While Mr Cook made no explicit reference to Facebook, his remarks come amid growing and public animosity between the two companies over their differing approaches to user data and privacy.
And he made a number of comments that appeared to be referencing the social network as well as other companies, including remarks related to disinformation, growing divisions and extremism.
“At a moment of rampant disinformation and conspiracy theories juiced by algorithms, we can no longer turn a blind eye to a theory of technology that says all engagement is good engagement — the longer the better — and all with the goal of collecting as much data as possible," he said in a speech to mark Data Protection Day.
He also made specific reference to two new Apple features intended at encouraging privacy: the “nutrition labels” that are required of apps and list the ways they collect and use data, and the App Tracking Transparency or ATT feature that will allow users to opt out of having their data tracked as they move between apps.
Both of those new developments have been attacked by Facebook companies. ATT has provoked particular scorn from Facebook, which argues that the tool is being introduced with other motives.
Chief executive Mark Zuckerberg explicit attacked the decision in Facebook’s earning call on Wednesday, which showed soaring earnings but included a warning that changes in 2021 including Apple’s new features could cause issues.
Mr Zuckerberg said that Apple is becoming one of Facebook’s “biggest competitors” in part because it offers its own iMessage platform that offers similar features to WhatsApp and Facebook Messenger.

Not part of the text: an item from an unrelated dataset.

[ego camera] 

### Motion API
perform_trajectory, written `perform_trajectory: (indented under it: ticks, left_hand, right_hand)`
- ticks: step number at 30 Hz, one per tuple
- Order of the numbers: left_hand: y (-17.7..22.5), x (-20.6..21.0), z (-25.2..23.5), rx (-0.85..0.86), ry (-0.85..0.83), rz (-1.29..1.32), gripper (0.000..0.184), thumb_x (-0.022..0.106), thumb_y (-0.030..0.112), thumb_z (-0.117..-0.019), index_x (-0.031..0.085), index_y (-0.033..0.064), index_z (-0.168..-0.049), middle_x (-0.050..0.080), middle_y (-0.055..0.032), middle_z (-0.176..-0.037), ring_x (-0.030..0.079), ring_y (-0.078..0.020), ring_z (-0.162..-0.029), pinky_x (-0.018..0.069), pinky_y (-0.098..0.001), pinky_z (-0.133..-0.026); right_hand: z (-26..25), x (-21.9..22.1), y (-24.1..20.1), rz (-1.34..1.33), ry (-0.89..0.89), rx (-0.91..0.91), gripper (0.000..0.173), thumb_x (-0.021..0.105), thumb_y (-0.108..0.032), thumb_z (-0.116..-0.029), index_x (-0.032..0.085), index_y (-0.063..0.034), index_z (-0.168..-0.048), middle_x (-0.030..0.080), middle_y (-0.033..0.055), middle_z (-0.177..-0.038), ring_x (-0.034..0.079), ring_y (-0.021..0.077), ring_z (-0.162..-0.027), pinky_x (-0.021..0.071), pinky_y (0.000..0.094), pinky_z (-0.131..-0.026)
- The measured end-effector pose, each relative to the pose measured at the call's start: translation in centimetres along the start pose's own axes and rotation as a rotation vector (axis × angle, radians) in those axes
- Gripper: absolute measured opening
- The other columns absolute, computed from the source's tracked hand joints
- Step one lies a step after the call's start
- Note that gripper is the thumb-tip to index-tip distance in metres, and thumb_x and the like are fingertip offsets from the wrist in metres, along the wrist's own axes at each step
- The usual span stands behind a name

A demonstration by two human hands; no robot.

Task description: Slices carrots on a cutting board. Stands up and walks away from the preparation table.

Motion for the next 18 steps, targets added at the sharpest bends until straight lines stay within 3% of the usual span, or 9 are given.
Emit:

As such, Apple “has every incentive” to use its power over the platform against other apps, Mr Zuckerberg claimed.
"Apple may say that they are doing this to help people, but the moves clearly track their competitive interests," he said.
Mr Cook did not make reference to Facebook’s response to the new feature, or Mr Zuckerberg’s recent remarks. But he said that “the debate over ATT is a microcosm of a debate we have been having for a long time — one where our point of view is very clear”.
“Technology does not need vast troves of personal data, stitched together across dozens of websites and apps, in order to succeed. Advertising existed and thrived for decades without it. And we’re here today because the path of least resistance is rarely the path of wisdom,” he said.If a business is built on misleading users, on data exploitation, on choices that are no choices at all, then it does not deserve our praise. It deserves reform."
Mr Cook’s remarks were also aimed more broadly than just privacy. He argued that “an interconnected ecosystem of companies and data brokers, of purveyors of fake news and peddlers of division, of trackers and hucksters just looking to make a quick buck, is more present in our lives than it has ever been” and that it was degrading “ our fundamental right to privacy first, and our social fabric by consequence”.